Le Ministre de l’agriculture, Hervé Gaymard, a annoncé le 2 février un plan de relance de l’AB allouant 50 millions d’euros sur 5 ans aux agrobiologistes. Une lacune importante concerne les OGM : aucune indemnisation en cas de contamination des cultures bio n’a été évoquée. M. Gaymard a, pour sa part, réaffirmé sa préférence pour l’approche communautaire de la coexistence.
La Commission d’Accès aux Documents Administratifs (CADA) s’est prononcée en faveur de la communication des procès-verbaux détaillés de la Commission du Génie Biomoléculaire en charge des demandes d’autorisations des essais en champs. Cette décision fait suite à la demande du Comité de Recherche et d’Informations Indépendantes sur le Génie Génétique (CRIIGEN). Sont pourtant exclues de cette communication les informations relatives aux secrets de la vie privée, industriels et commerciaux.

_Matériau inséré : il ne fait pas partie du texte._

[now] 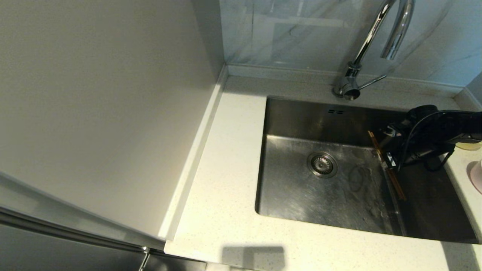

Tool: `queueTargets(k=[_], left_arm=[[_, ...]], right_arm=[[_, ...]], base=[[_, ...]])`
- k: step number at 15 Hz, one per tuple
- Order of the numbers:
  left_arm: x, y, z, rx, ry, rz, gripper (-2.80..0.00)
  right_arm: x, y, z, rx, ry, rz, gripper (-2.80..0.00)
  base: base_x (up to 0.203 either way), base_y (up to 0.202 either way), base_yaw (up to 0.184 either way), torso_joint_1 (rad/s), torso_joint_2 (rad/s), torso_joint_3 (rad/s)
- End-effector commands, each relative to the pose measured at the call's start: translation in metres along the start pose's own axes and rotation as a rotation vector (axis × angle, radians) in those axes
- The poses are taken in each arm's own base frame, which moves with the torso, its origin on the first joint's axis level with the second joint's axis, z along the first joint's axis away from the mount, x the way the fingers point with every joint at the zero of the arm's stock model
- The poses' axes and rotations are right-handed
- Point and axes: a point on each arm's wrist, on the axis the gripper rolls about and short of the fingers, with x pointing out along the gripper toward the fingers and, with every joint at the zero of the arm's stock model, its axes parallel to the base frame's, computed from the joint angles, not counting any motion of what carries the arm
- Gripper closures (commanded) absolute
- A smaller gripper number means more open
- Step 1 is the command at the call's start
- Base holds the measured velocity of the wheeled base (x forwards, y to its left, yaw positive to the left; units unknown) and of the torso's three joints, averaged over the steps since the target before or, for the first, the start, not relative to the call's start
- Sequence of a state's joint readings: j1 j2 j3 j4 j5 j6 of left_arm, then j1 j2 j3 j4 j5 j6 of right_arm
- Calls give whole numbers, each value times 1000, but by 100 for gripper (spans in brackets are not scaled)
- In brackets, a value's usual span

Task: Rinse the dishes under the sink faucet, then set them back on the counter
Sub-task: Put the chopsticks back to the table from the sink

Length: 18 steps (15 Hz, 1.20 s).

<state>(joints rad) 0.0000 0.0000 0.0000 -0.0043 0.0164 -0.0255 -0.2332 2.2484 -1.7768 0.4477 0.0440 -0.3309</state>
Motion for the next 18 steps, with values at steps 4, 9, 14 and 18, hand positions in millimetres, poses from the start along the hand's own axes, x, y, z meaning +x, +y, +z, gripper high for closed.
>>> queueTargets(k=[4,9,14,18], left_arm=[[0,0,0,-1,-3,0,0],[0,0,0,-1,-3,0,0],[0,0,0,-1,-3,0,0],[0,0,0,-1,-3,0,0]], right_arm=[[-32,-1,4,10,-47,-16,0],[-65,-4,7,56,-101,-38,0],[-108,-11,5,162,-172,-69,0],[-150,-15,14,333,-345,-86,0]], base=[[0,0,0,0,0,0],[0,0,0,0,0,0],[0,0,0,0,0,0],[0,0,0,0,0,0]])
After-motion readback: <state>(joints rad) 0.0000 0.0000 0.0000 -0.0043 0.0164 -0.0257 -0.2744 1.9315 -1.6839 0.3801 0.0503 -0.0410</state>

La cour administrative d’appel de Bordeaux n’a pas validé la requête du préfet demandant la suspension d’un arrêté municipal interdisant les cultures d’OGM, pris par le maire de Mouchan (Gers). “C’est une première victoire symbolique”, a déclaré à l’AFP l’avocate de cette municipalité, Me Corinne Lepage. “C’est la première fois qu’un maire gagne et que l’on a en France une commune où l’on ne peut pas planter d’OGM”, a-elle ajouté précisant que la cour de Bordeaux ne s’était prononcée que sur la forme. En avril 2002, le maire de cette commune, Christian Touhé-Rumeau, ainsi que 6 autres maires avaient été assignés en justice par le préfet de la région pour avoir pris un arrêté interdisant les OGM sur leur commune (cf. Inf’OGM n°30). Le maire avait alors précisé son arrêté et, en décembre dernier, une première décision du tribunal administratif de Pau (Pyrénées Atlantique) lui avait donné raison, à la fois sur le fond et sur la forme. Selon Me Lepage, l’arrêté de Mouchan est “particulièrement bien rédigé car il a une durée limitée dans le temps et l’interdiction ne porte que sur un périmètre autour d’exploitations agricoles biologiques”.

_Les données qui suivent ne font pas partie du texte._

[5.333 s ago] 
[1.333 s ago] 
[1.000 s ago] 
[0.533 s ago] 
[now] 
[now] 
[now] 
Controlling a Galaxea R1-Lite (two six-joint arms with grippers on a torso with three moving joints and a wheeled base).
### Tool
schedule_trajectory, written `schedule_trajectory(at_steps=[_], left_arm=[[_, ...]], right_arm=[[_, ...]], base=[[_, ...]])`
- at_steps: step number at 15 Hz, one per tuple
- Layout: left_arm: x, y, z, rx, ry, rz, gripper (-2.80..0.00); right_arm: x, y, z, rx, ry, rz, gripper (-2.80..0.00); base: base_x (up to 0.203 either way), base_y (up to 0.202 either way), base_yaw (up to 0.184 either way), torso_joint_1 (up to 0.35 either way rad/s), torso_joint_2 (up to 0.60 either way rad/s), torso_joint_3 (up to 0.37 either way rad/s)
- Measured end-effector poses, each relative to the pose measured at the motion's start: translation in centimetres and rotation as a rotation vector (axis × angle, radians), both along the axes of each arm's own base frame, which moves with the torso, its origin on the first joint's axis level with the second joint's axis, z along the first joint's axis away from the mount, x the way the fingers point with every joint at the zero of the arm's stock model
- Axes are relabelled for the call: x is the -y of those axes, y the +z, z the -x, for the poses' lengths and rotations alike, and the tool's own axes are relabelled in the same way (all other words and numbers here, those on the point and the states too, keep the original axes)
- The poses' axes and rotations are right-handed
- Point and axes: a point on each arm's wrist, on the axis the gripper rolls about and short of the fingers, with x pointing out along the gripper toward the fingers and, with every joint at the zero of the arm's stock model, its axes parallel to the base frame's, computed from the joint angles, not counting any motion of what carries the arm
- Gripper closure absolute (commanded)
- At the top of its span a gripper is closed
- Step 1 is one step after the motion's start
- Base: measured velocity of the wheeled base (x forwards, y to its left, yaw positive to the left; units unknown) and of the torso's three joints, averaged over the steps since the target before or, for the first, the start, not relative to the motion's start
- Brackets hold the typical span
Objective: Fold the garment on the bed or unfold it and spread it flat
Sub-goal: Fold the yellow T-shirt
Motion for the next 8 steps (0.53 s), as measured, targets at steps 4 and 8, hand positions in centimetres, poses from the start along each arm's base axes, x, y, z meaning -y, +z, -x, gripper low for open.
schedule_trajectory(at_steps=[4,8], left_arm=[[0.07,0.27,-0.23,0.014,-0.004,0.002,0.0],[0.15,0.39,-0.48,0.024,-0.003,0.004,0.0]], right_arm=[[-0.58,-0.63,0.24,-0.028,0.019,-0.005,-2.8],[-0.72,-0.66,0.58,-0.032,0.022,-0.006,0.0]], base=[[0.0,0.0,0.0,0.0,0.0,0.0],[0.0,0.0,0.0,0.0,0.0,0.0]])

La première réunion des Parties au Protocole de Carthagène sur la biosécurité s’est ouverte le 23 février à Kuala Lumpur (Malaisie). Récemment trois pays viennent de le ratifier : Lettonie, Belize et Tadjikistan, portant à 87 le nombre de Parties au Protocole. A l’ouverture, la Chine, plus gros importateur d’OGM au monde, a annoncé qu’elle allait bientôt ratifier le Protocole, qu’elle a signé en 2000. Cette ratification aura des conséquences importantes sur le commerce des OGM. En effet, en 2003, la Chine a importé plus de 20 millions de tonnes de soja. Les experts chinois estiment que plus de 70% du soja importé actuellement en Chine est transgénique.